The number of victims listed in the ONC report is tiny compared to the estimated scope of the problem. A former Mexican congresswoman said in 2012 the country sees 800,000 adults and 20,000 children trafficked for sexual exploitation each year. The regional NGO, the Coalition Against Trafficking in Women and Girls in Latin America and the Caribbean (CATWLAC), reported in 2010 that around 1.2 million people in Mexico were victims of human trafficking.

The two states the ONC lists as having the highest number of victims are home to three cities that have been identified among 13 human trafficking hotspots: Puerto Vallarta and Guadalajara in Jalisco, and Tijuana in Baja California. Tlaxcala, which led the way for convictions, was the site of a major sex trafficking bust in 2011. However, the study fails to reflect the importance of other routes, such as Nuevo Laredo in Tamaulipas.

Mexico is considered a Tier 2 (out of three levels) country by the US State Department as a source, transit point and destination for human trafficking. It is the second most prominent country of origin for victims trafficked to the United States after Thailand, according to the National Human Rights Commission (CNDH). Echoing the ONC information, the State Department indicates the majority of foreign victims in Mexico are from its Central American neighbors — Guatemala, Honduras and El Salvador — while victims from the Caribbean, Eastern Europe, Asia and Africa have also been identified.

The country’s trade is evolving: formerly dominated by small networks, it is now a major source of profits for criminal organizations once dedicated to drug trafficking. Teresa Ulloa, the regional head of CATWLAC, says the trade is a $10 billion a year industry for Mexico’s cartels, with the Zetas one of the groups most heavily involved in recent years. In 2013, a Salvadoran trafficker testified he sold migrants to the group for $800 each.

Methodology is also changing. Many women and children are lured into the sex trade with false promises of better livelihoods or through romantic relationships, but pimps have also reportedly begun using young female victims to recruit other underage girls. Victims of sex trafficking continue getting younger, says Ulloa.

Mexico has not been blind to the problem. The country passed its first federal law targeting human trafficking in November 2007, and legislation has since continued to emerge. By 2012, 23 states had laws specifically targeting trafficking and in June 2012, the country passed a new, more comprehensive law to combat the crime. This general law requires compliance from all levels of government, widens the scope of crimes considered human trafficking, establishes prison sentences up to 40 years for related crimes and provides for increased inter-agency coordination, says the ONC. Further revisions to the 2012 law are currently under review.

SEE ALSO: Coverage of Judicial Reform

Nonetheless, these legal measures have not stopped Mexico’s human traffickers from enjoying widespread impunity, as the conspicuous lack of prosecutions over the past four years demonstrates.
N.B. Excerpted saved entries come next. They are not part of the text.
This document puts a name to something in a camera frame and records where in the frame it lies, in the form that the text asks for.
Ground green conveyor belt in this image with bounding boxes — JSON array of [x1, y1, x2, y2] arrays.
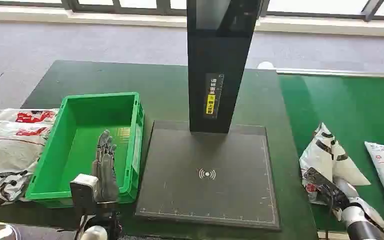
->
[[276, 73, 384, 238]]

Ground white window sill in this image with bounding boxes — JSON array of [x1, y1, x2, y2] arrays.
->
[[0, 4, 384, 37]]

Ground white parcel bag red print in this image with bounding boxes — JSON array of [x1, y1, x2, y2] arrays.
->
[[0, 108, 60, 130]]

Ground black and yellow scanner sticker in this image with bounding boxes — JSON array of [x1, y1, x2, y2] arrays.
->
[[203, 72, 225, 119]]

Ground white parcel bag black stripes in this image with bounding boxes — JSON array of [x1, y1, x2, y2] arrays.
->
[[298, 122, 384, 229]]

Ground white parcel bag black print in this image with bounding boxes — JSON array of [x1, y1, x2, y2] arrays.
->
[[0, 160, 40, 205]]

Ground silver conveyor rail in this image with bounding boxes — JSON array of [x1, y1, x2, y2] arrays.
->
[[275, 67, 384, 79]]

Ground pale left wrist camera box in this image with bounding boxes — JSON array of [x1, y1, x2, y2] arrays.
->
[[70, 173, 99, 208]]

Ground black parcel scanner stand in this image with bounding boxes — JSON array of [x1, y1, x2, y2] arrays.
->
[[134, 0, 282, 231]]

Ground white parcel bag red line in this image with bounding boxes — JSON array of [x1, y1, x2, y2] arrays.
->
[[0, 120, 52, 173]]

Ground green plastic crate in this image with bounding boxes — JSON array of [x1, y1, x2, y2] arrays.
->
[[25, 92, 146, 209]]

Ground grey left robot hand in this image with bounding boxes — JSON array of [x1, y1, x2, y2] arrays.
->
[[90, 129, 120, 203]]

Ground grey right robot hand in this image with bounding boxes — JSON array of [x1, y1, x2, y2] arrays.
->
[[316, 181, 351, 213]]

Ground dark window frame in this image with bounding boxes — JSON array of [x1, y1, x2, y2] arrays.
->
[[0, 0, 384, 22]]

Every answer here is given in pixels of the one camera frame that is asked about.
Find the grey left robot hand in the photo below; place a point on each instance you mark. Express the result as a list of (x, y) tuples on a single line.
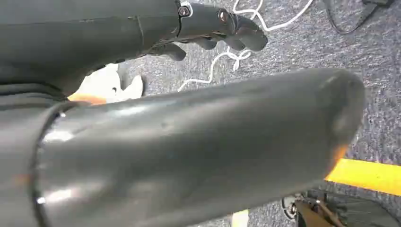
[(188, 150)]

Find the pale yellow tape piece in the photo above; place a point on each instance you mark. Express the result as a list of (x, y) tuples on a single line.
[(240, 218)]

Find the ribbed grey left arm sleeve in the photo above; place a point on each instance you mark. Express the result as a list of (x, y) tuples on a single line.
[(25, 94)]

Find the yellow floor tape strip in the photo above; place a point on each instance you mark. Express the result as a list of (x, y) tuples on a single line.
[(366, 175)]

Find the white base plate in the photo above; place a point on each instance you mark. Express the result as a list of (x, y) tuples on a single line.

This is a common problem in countries around the region, including Argentina and Brazil: human trafficking legislation advances, but the situation changes little for the victims.
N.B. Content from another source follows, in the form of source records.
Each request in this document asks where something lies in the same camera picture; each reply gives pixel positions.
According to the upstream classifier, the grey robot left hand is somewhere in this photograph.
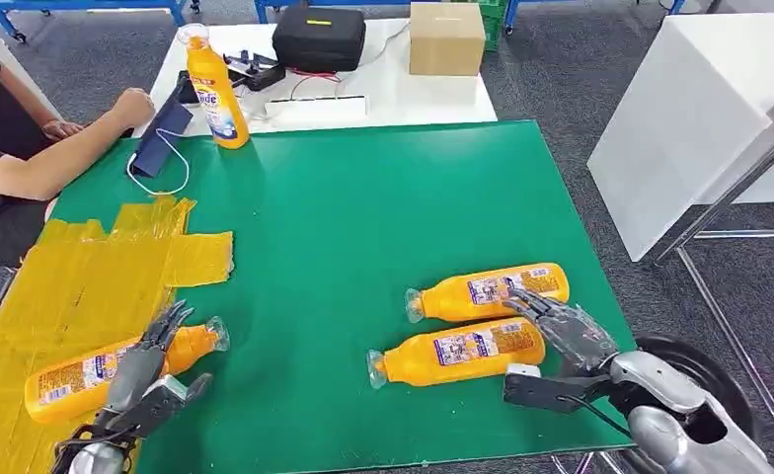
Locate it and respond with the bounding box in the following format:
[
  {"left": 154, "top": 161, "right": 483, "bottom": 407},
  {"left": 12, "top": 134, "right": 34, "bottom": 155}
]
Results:
[{"left": 102, "top": 300, "right": 213, "bottom": 422}]

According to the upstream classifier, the person's left hand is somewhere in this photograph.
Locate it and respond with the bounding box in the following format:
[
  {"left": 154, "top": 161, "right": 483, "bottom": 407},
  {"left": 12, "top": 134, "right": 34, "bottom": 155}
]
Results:
[{"left": 39, "top": 119, "right": 85, "bottom": 142}]

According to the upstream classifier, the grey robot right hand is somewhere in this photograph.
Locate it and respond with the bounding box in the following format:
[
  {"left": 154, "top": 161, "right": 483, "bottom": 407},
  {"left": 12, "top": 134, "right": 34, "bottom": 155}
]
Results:
[{"left": 503, "top": 287, "right": 621, "bottom": 375}]

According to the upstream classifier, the person's right hand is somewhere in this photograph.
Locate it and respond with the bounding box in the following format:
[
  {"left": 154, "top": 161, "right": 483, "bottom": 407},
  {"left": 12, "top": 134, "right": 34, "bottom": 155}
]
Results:
[{"left": 113, "top": 87, "right": 157, "bottom": 130}]

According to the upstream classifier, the orange drink bottle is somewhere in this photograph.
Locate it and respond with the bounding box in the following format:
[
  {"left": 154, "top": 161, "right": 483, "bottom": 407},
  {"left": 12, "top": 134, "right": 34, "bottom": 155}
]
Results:
[
  {"left": 24, "top": 316, "right": 231, "bottom": 426},
  {"left": 404, "top": 263, "right": 571, "bottom": 325},
  {"left": 366, "top": 317, "right": 547, "bottom": 391},
  {"left": 177, "top": 23, "right": 252, "bottom": 151}
]

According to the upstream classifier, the dark blue cloth pouch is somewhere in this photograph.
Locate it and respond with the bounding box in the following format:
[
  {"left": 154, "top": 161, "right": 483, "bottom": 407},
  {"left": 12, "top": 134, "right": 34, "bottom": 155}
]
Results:
[{"left": 128, "top": 98, "right": 194, "bottom": 180}]

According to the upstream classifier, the small black flat device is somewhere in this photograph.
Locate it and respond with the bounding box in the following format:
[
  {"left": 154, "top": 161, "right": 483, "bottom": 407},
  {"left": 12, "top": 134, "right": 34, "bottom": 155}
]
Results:
[{"left": 175, "top": 69, "right": 199, "bottom": 106}]

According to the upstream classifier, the small white desk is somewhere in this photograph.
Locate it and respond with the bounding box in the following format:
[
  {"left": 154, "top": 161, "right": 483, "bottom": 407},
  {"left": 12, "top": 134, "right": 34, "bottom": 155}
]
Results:
[{"left": 0, "top": 34, "right": 61, "bottom": 122}]

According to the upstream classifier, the yellow taped sheet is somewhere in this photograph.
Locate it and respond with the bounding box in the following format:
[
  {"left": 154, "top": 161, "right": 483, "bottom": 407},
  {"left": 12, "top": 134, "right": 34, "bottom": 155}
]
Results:
[{"left": 0, "top": 196, "right": 235, "bottom": 474}]

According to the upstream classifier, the black controller with antennas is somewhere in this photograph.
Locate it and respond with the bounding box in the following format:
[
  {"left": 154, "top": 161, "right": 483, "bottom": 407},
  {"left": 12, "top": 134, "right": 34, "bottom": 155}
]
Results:
[{"left": 223, "top": 49, "right": 287, "bottom": 93}]

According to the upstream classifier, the white power strip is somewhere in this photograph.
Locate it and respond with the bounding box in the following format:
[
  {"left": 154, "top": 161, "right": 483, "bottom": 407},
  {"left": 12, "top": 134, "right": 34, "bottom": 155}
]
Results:
[{"left": 264, "top": 95, "right": 370, "bottom": 121}]

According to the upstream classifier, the black carrying case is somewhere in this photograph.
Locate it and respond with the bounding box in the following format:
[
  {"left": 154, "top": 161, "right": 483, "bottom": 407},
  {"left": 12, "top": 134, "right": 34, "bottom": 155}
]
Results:
[{"left": 271, "top": 6, "right": 367, "bottom": 74}]

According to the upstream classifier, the large white table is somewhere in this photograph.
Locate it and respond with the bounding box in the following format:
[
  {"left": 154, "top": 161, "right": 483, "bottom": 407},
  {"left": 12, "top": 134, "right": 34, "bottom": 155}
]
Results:
[{"left": 585, "top": 11, "right": 774, "bottom": 263}]

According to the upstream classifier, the green table mat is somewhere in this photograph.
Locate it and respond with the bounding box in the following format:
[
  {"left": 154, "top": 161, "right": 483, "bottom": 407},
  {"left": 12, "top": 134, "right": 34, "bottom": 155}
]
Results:
[{"left": 49, "top": 119, "right": 640, "bottom": 474}]

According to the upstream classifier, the brown cardboard box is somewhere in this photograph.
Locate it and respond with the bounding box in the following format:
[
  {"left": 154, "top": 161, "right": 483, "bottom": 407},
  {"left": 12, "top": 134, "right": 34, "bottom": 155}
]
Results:
[{"left": 409, "top": 1, "right": 487, "bottom": 78}]

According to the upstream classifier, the green plastic crate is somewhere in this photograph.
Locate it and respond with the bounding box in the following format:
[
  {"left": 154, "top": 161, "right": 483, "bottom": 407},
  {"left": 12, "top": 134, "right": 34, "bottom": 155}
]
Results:
[{"left": 458, "top": 0, "right": 508, "bottom": 52}]

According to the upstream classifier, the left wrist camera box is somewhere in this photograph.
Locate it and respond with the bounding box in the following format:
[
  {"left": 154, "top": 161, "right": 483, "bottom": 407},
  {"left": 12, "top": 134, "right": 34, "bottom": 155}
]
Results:
[{"left": 92, "top": 382, "right": 189, "bottom": 439}]

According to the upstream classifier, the white cable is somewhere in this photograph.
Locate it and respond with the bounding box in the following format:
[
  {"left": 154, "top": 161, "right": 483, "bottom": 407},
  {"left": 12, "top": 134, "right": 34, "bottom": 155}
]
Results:
[{"left": 124, "top": 127, "right": 193, "bottom": 198}]

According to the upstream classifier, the blue metal frame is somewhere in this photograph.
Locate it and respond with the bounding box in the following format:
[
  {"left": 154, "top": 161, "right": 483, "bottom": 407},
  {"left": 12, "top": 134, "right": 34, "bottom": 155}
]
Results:
[
  {"left": 501, "top": 0, "right": 686, "bottom": 36},
  {"left": 0, "top": 0, "right": 202, "bottom": 43}
]

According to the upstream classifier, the red wire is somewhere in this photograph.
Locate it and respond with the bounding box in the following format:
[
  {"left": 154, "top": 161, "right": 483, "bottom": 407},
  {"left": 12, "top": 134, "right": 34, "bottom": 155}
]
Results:
[{"left": 288, "top": 68, "right": 342, "bottom": 101}]

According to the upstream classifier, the steel bench frame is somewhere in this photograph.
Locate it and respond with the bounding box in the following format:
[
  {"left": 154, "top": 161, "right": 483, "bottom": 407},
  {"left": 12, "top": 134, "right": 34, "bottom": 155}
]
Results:
[{"left": 648, "top": 96, "right": 774, "bottom": 427}]
The nature of human trafficking makes prosecution difficult — the chain of exploitation can involve numerous groups and participants, and victims of sex trafficking are often reluctant to testify. However, as the ONC states regarding Mexico, it is also a problem of “capacity, will and awareness.” The region’s judicial systems are notoriously inefficient and overloaded, and officials are often complicit in the crime. Cases of bribery, extortion, falsification of victims’ identity documents, and abuses of victims have been reported among Mexican officials, according to the State Department.

The shortages in information provided to the ONC by the federal and state governments, while damaging to the study, serve to further highlight the current inefficiencies in the system — a lack of transparent or accessible figures reduces Mexico’s capacity to combat human trafficking. As noted by the ONC, the collection of human trafficking statistics is complicated by the unwillingness of many victims to report, out of fear or humiliation. However, the inadequacy of the figures also demonstrates a clear failure to address a massive and growing problem.